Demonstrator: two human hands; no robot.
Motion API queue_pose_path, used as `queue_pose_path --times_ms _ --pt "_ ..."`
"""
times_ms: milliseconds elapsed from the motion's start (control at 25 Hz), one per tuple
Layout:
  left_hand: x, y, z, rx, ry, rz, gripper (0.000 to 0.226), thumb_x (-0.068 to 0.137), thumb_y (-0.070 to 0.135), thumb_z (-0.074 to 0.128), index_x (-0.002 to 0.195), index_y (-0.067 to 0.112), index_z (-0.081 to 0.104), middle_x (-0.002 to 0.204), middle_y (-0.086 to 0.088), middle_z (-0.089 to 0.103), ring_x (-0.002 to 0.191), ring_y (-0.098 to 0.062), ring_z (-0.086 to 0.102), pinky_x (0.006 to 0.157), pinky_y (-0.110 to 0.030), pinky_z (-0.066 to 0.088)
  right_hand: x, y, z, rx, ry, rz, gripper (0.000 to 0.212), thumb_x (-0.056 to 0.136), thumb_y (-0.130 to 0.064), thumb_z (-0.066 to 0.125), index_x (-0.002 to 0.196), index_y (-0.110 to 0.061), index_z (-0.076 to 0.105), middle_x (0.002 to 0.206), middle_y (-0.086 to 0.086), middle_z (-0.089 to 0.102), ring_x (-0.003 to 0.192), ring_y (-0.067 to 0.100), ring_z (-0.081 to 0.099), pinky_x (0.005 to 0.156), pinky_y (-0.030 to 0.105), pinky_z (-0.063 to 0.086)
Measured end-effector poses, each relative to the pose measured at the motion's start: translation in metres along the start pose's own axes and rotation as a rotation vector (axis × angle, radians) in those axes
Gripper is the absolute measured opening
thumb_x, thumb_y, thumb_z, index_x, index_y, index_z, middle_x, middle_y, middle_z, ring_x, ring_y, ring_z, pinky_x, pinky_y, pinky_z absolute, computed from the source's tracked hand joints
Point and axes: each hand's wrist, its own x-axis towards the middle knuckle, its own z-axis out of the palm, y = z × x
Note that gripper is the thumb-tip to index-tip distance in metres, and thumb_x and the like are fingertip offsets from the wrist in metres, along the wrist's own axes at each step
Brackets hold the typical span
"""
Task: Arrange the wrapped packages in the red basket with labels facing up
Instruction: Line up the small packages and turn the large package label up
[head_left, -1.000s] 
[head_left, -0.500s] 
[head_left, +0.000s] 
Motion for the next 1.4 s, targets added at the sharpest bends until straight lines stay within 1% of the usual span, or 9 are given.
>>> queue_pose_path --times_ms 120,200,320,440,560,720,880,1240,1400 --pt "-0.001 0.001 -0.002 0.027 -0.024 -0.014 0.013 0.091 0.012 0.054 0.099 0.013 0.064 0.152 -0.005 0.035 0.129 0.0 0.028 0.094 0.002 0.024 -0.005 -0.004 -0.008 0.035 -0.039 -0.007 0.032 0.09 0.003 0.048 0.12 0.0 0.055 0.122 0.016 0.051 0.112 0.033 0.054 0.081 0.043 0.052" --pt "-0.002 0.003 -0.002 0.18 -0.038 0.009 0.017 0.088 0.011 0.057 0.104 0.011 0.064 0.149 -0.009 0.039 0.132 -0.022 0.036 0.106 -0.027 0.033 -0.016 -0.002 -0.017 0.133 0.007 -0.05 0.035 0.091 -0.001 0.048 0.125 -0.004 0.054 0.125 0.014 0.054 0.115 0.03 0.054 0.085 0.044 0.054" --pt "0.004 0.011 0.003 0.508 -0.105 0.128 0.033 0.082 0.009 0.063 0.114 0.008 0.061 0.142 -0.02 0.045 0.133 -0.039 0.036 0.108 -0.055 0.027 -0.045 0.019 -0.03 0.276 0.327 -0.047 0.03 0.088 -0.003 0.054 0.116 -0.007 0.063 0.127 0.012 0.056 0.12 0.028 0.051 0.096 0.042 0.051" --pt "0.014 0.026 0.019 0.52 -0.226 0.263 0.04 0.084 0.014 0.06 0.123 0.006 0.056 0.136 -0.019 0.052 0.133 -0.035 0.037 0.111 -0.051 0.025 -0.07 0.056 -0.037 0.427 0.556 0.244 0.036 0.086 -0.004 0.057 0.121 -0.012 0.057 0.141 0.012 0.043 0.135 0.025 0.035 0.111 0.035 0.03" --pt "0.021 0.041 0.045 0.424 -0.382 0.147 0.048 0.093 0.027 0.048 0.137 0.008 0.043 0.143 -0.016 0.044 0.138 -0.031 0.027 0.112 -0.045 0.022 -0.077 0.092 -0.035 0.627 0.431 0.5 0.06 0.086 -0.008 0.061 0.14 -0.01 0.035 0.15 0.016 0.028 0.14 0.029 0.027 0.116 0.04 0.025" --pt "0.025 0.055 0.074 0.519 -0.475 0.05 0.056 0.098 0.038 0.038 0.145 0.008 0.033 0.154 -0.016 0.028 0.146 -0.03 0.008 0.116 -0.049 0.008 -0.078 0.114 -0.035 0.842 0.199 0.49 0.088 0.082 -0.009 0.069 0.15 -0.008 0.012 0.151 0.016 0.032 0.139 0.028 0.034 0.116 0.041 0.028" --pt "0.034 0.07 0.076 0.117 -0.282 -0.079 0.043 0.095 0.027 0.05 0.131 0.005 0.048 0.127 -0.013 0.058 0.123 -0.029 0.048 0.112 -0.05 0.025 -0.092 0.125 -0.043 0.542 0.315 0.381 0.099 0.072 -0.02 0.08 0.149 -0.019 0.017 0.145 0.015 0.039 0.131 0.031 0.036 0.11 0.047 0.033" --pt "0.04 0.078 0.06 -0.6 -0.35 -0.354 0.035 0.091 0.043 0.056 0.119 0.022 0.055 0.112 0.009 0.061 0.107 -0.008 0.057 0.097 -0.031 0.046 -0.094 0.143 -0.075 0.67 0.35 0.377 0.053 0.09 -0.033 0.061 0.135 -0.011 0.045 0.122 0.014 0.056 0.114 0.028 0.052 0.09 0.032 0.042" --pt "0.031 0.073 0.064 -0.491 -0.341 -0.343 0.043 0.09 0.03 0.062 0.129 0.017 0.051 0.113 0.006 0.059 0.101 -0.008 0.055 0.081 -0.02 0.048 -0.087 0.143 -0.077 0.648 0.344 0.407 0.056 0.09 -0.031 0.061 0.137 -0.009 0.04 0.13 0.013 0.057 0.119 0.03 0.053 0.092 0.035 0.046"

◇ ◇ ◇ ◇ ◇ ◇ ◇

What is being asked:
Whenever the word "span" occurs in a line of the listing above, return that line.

Solution to the exercise:
Brackets hold the typical span
Motion for the next 1.4 s, targets added at the sharpest bends until straight lines stay within 1% of the usual span, or 9 are given.

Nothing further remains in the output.